_Aim of the task_
In the records below, find each line holding the word "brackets" and copy it.

_Data extracts_
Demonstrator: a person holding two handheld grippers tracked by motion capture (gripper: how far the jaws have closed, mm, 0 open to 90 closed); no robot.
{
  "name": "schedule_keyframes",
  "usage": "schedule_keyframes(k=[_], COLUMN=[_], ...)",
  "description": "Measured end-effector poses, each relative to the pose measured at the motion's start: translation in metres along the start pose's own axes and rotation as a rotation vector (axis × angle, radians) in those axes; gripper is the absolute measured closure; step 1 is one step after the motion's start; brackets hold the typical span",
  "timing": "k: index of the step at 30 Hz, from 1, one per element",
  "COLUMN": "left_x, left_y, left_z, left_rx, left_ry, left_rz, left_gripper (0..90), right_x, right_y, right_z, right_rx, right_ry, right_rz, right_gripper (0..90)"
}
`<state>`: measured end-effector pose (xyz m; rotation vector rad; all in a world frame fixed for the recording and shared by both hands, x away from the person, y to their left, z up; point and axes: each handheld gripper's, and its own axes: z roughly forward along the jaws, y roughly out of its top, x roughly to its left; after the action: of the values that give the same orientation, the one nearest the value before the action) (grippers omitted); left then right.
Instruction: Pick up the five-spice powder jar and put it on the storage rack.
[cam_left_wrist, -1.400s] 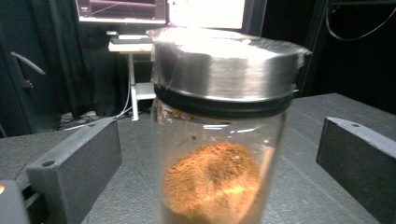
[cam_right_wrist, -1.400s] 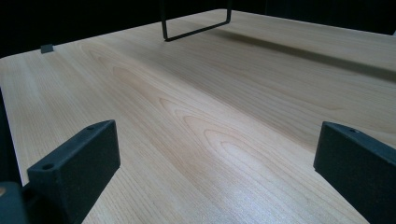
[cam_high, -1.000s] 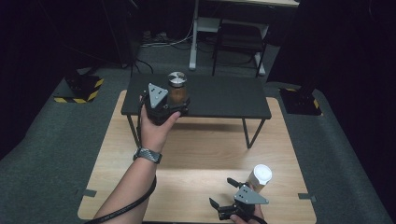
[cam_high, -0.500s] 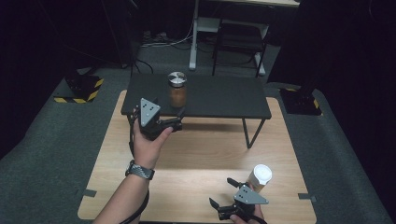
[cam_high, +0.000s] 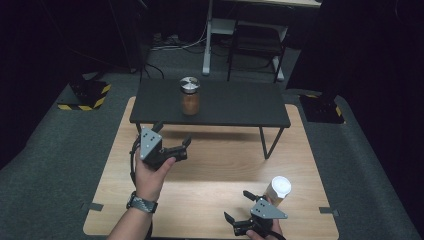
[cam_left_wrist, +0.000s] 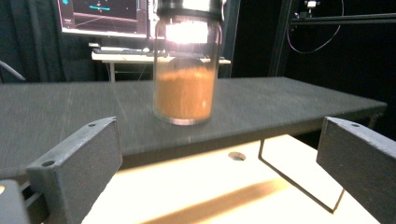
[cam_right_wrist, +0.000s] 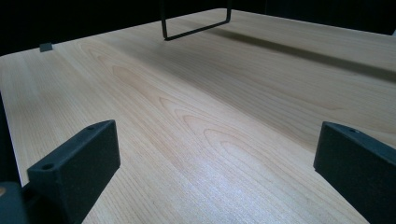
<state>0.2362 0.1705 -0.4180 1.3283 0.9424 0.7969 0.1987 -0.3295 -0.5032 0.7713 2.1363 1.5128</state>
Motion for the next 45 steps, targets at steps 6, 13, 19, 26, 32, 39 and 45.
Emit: schedule_keyframes(k=[6,13,19,26,32,39,45], left_x=[0.002,0.005,0.005,0.006,0.005,0.004,0.003], left_y=[-0.024,-0.045,-0.058,-0.072,-0.089,-0.099,-0.1], left_z=[-0.017,-0.031,-0.042,-0.053,-0.064,-0.069,-0.069], left_rx=[-0.006,0.023,0.046,0.084,0.171,0.234,0.274], left_ry=[0.002,-0.008,-0.008,-0.005,-0.002,0.017,0.025], left_rz=[-0.016,-0.01,-0.012,-0.017,-0.014,-0.034,-0.01], left_gripper=[0.5,0.5,0.5,0.5,0.5,0.5,0.5], right_x=[0.0,0.001,0.001,0.002,0.002,0.002,0.002], right_y=[0.0,0.0,0.0,-0.001,0.0,0.0,-0.001], right_z=[0.0,0.0,0.0,-0.001,-0.001,-0.001,-0.001], right_rx=[-0.001,0.0,-0.001,-0.005,-0.002,0.0,-0.003], right_ry=[-0.002,-0.005,-0.006,-0.01,-0.008,-0.008,-0.009], right_rz=[0.0,-0.001,0.0,0.005,0.002,-0.002,0.004], right_gripper=[0.0,0.0,0.0,0.0,0.0,0.0,0.0])
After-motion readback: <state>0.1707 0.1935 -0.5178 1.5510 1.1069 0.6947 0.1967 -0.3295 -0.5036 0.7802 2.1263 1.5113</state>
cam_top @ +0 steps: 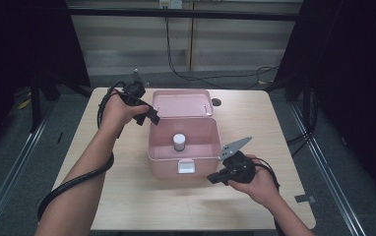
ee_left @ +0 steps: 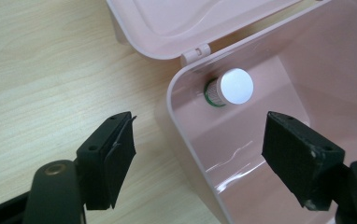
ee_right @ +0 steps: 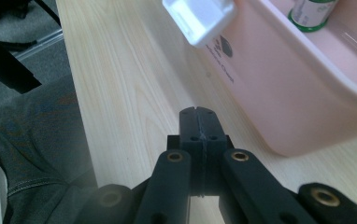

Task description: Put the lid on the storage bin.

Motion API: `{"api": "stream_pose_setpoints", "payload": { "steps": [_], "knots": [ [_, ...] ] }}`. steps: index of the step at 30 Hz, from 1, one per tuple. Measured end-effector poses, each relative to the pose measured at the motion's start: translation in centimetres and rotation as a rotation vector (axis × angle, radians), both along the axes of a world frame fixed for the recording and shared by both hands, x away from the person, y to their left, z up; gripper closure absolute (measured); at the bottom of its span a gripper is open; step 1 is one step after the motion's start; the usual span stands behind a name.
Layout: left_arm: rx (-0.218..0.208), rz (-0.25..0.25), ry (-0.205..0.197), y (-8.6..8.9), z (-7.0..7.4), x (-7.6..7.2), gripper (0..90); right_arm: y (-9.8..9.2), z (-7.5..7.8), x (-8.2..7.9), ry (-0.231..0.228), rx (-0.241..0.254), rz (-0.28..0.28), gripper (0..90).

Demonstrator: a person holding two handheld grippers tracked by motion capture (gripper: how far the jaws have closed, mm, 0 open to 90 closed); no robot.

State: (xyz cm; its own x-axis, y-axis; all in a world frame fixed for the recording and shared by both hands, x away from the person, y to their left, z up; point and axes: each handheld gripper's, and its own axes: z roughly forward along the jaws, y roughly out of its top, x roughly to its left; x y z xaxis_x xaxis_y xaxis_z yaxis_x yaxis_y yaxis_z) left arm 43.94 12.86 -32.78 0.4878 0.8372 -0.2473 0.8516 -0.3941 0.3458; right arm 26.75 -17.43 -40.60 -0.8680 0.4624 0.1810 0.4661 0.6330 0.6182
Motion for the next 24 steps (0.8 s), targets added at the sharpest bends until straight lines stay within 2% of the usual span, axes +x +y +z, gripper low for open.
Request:
{"api": "stream_pose_setpoints", "payload": {
  "steps": [1,7,16,18,24],
  "knots": [
    [-0.001,-0.001,0.002,0.1,0.0,0.0,25.0,0.3,0.1,0.0,0.010,-0.002,0.001,90.0],
    [-0.002,0.002,0.007,0.5,-0.4,0.0,25.0,1.3,0.7,0.4,0.002,0.010,0.022,90.0],
    [0.003,0.009,0.010,0.8,-0.6,0.2,25.1,3.2,2.3,1.3,-0.044,-0.004,0.048,90.0],
    [0.001,0.011,0.015,0.8,-0.7,0.3,25.1,3.5,2.2,1.6,-0.039,0.008,0.054,90.0],
    [0.004,0.017,0.020,1.1,-1.0,0.5,25.1,4.3,2.0,2.3,-0.039,-0.003,0.068,90.0]
  ]
}}
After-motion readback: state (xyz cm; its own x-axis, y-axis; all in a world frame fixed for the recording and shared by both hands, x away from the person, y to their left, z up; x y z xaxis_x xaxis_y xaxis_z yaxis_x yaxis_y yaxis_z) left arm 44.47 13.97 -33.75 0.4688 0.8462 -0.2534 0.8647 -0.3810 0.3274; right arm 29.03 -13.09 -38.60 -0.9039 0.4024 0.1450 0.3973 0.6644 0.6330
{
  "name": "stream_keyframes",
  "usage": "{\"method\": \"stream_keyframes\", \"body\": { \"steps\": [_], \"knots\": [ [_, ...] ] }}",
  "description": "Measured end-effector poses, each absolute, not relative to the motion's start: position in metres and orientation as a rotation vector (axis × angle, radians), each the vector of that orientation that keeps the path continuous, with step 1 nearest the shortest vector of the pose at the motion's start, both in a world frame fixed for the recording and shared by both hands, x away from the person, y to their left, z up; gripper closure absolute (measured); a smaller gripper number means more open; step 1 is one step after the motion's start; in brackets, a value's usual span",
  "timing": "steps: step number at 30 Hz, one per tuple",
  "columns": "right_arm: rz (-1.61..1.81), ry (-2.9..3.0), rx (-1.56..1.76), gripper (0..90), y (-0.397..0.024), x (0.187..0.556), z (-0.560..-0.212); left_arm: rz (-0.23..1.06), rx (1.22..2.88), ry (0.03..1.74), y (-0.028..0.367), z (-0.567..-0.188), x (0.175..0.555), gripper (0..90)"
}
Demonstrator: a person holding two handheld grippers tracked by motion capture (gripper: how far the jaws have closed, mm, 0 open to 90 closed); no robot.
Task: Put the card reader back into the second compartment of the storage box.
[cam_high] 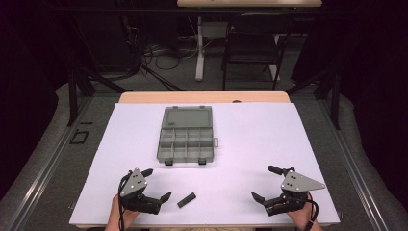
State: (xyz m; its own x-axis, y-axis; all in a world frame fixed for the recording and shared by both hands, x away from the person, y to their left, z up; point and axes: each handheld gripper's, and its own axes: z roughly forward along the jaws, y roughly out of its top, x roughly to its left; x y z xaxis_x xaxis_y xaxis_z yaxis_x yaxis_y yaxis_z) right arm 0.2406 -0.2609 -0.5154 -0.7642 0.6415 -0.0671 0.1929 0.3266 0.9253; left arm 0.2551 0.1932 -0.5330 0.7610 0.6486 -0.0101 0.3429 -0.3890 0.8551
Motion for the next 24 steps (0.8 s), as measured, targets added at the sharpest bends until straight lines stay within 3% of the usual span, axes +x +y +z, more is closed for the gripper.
{"method": "stream_keyframes", "body": {
  "steps": [24],
  "knots": [
    [1.423,2.193,0.72,0.0,-0.257,0.242,-0.517,0.359,2.13,0.803,0.151,-0.537,0.257,0.1]
  ]
}}
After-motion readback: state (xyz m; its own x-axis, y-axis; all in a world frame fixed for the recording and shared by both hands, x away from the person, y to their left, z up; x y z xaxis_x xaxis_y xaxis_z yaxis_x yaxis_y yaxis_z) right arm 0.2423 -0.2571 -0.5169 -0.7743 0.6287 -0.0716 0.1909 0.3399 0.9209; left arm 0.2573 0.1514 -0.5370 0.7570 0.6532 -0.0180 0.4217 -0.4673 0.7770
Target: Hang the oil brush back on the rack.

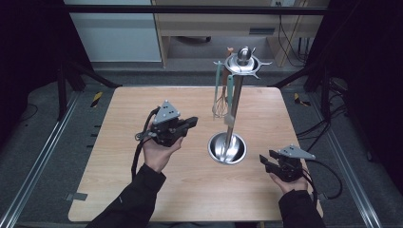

_Task output_
  "description": "Measured end-effector poses, each relative to the pose measured at the motion's start: translation in metres along the start pose's own axes and rotation as a rotation vector (axis × angle, radians) in those axes; gripper is the absolute measured closure; step 1 is one step after the motion's start; brackets hold the typical span",
  "description": "Measured end-effector poses, each absolute, not relative to the motion's start: position in metres and orientation as a rotation vector (axis × angle, radians), each the vector of that orientation that keeps the path continuous, with step 1 nearest the shortest vector of the pose at the motion's start, both in a world frame fixed for the recording and shared by both hands, x away from the person, y to their left, z up; gripper closure absolute (measured); a smaller gripper number means more open; step 1 is one step after the motion's start; in brackets, a value's usual span",

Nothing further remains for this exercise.